= Beginning of Section =

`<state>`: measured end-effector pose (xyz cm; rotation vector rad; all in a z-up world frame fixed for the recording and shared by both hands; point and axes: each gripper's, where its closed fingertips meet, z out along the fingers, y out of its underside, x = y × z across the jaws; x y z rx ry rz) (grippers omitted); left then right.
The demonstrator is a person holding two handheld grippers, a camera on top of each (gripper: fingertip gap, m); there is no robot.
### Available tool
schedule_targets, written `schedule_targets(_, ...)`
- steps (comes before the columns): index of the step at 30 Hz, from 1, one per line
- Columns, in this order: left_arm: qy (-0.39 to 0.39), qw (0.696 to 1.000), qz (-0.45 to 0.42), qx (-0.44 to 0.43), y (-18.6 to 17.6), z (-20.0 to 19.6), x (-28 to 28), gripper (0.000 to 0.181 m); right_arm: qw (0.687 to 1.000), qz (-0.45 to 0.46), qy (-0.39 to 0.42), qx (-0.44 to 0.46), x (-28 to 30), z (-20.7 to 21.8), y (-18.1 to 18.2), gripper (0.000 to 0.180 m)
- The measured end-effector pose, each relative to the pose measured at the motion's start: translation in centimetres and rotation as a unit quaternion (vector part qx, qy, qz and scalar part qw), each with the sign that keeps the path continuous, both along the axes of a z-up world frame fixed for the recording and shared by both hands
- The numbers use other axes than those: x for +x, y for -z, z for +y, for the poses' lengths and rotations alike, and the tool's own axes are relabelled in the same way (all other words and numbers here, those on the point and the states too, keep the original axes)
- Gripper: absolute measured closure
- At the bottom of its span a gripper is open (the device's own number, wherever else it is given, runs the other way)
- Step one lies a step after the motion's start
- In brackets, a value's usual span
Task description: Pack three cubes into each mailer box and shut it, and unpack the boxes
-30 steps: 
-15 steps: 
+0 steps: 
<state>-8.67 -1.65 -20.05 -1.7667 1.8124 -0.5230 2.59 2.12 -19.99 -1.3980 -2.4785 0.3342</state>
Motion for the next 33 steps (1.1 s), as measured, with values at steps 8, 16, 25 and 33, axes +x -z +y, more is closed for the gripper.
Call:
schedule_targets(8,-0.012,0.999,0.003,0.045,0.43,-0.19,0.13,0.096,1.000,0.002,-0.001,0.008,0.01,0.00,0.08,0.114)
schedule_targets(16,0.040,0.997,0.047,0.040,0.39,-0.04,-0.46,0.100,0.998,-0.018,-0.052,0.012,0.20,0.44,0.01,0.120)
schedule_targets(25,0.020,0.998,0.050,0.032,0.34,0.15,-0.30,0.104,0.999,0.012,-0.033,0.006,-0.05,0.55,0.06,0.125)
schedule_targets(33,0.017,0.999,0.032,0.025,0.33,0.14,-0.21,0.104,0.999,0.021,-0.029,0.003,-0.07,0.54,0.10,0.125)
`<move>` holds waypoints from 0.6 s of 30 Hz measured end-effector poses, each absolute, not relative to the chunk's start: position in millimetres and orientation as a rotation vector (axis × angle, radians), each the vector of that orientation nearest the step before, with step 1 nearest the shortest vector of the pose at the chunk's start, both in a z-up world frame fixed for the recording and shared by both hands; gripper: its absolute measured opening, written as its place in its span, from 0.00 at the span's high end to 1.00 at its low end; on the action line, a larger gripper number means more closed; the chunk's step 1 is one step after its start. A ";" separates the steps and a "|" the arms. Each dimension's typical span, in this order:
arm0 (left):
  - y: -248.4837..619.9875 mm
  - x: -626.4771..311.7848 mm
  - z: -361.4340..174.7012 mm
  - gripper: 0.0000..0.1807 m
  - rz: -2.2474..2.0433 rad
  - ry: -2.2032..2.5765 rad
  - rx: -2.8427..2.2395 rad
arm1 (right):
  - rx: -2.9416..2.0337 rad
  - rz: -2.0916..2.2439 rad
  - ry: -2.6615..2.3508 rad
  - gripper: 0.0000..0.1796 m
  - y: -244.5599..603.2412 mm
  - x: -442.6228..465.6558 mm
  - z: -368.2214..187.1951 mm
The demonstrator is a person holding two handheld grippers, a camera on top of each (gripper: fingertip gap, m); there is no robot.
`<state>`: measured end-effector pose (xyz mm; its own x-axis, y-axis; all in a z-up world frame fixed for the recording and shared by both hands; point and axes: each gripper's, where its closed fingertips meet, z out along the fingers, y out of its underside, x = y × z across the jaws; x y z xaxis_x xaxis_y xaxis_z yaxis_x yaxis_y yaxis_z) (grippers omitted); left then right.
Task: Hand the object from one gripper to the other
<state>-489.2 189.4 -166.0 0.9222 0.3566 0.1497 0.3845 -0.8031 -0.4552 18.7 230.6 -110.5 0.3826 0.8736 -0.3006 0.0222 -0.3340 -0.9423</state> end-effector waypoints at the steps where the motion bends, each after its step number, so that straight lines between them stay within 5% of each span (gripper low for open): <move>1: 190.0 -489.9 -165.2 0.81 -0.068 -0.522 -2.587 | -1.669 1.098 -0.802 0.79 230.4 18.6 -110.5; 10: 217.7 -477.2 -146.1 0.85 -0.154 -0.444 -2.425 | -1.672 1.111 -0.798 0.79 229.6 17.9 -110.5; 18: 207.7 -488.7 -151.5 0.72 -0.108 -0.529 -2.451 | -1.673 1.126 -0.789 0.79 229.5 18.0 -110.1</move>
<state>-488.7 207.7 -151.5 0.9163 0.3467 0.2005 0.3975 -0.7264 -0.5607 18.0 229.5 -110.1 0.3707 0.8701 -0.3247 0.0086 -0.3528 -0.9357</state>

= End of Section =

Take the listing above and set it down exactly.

`<state>`: measured end-effector pose (xyz cm; rotation vector rad; all in a z-up world frame fixed for the recording and shared by both hands; point and axes: each gripper's, where its closed fingertips meet, z out along the fingers, y out of its underside, x = y × z across the jaws; x y z rx ry rz) (grippers omitted); left then right.
The demonstrator is a person holding two handheld grippers, a camera on top of each (gripper: fingertip gap, m); there is no robot.
### Available tool
schedule_targets, written `schedule_targets(_, ...)`
- steps (comes before the columns): index of the step at 30 Hz, from 1, one per line
- Columns, in this order: left_arm: qy (-0.39 to 0.39), qw (0.696 to 1.000), qz (-0.45 to 0.42), qx (-0.44 to 0.43), y (-18.6 to 17.6), z (-20.0 to 19.6), x (-28 to 28), gripper (0.000 to 0.181 m); right_arm: qw (0.687 to 1.000), qz (-0.45 to 0.46), qy (-0.39 to 0.42), qx (-0.44 to 0.46), x (-28 to 30), z (-20.7 to 21.8), y (-18.1 to 18.2), gripper (0.000 to 0.180 m)
- The measured end-effector pose, each relative to the pose measured at the motion's start: translation in centimetres and rotation as a unit quaternion (vector part qx, qy, qz and scalar part qw), each with the sign that keeps the path continuous, both along the axes of a z-up world frame fixed for the recording and shared by both hands
- The numbers use other axes than those: x for +x, y for -z, z for +y, for the poses' lengths and rotations alike, and the tool's own axes are relabelled in the same way (all other words and numbers here, those on the point and the states too, keep the original axes)
- Gripper: absolute measured closure
- At the bottom of its span a gripper is open (the device's own number, wherever else it is given, runs the other way)
- Step one lies a step after the motion's start
- In brackets, a value's usual span
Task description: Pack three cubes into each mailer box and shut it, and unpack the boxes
-30 steps: 
-15 steps: 
+0 steps: 
<state>-8.67 -1.65 -20.05 -1.7667 1.8124 -0.5230 2.59 2.12 -19.99 -1.3980 -2.4785 0.3342</state>
Motion for the next 33 steps (1.1 s), as measured, with values at steps 8, 16, 25 and 33, axes +x -z +y, more is closed for the gripper.
Call:
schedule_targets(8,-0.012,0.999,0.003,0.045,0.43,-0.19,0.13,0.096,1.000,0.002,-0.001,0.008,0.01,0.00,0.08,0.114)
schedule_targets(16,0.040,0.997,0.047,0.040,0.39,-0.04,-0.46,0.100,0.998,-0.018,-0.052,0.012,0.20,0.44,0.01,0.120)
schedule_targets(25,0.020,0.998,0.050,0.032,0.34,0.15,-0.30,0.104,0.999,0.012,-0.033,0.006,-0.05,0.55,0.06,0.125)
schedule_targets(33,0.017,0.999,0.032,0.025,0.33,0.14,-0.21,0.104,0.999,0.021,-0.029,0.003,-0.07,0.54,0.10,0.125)
`<move>` holds waypoints from 0.6 s of 30 Hz measured end-effector poses, each absolute, not relative to the chunk's start: position in millimetres and orientation as a rotation vector (axis × angle, radians), each the vector of that orientation nearest the step before, with step 1 nearest the shortest vector of the pose at the chunk's start, both in a z-up world frame fixed for the recording and shared by both hands; gripper: its absolute measured opening, written as its place in its span, from 0.00 at the span's high end to 1.00 at its low end; on the action line, a larger gripper number means more closed; the chunk's step 1 is one step after its start. A ";" separates the steps and a "|" the arms. Each dimension's typical span, in this order:
arm0 (left):
  - y: -248.4837..619.9875 mm
  - x: -626.4771..311.7848 mm
  - z: -361.4340..174.7012 mm
  - gripper: 0.0000..0.1807 m
  - rz: -2.2474..2.0433 rad
  - ry: -2.2032..2.5765 rad
  - rx: -2.8427..2.2395 rad
arm1 (right):
  - rx: -2.9416..2.0337 rad
  - rz: -2.0916..2.2439 rad
  - ry: -2.6615..2.3508 rad
  - gripper: 0.0000..0.1796 m
  - y: -244.5599..603.2412 mm
  - x: -442.6228..465.6558 mm
  - z: -368.2214..187.1951 mm
The demonstrator is a person holding two handheld grippers, a camera on top of each (gripper: fingertip gap, m); there is no robot.
`<state>`: measured end-effector pose (xyz mm; its own x-axis, y-axis; all in a z-up world frame fixed for the recording and shared by both hands; point and axes: each gripper's, where its closed fingertips meet, z out along the fingers, y out of its underside, x = y × z across the jaws; x y z xaxis_x xaxis_y xaxis_z yaxis_x yaxis_y yaxis_z) (grippers omitted); left then right.
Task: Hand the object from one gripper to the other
<state>-489.2 189.4 -166.0 0.9222 0.3566 0.1497 0.3845 -0.8031 -0.4552 18.7 230.6 -110.5 0.3826 0.8736 -0.3006 0.0222 -0.3340 -0.9423</state> end-effector waypoints at the steps where the motion bends, each after its step number, so that straight lines between them stay within 5% of each span (gripper low for open): <move>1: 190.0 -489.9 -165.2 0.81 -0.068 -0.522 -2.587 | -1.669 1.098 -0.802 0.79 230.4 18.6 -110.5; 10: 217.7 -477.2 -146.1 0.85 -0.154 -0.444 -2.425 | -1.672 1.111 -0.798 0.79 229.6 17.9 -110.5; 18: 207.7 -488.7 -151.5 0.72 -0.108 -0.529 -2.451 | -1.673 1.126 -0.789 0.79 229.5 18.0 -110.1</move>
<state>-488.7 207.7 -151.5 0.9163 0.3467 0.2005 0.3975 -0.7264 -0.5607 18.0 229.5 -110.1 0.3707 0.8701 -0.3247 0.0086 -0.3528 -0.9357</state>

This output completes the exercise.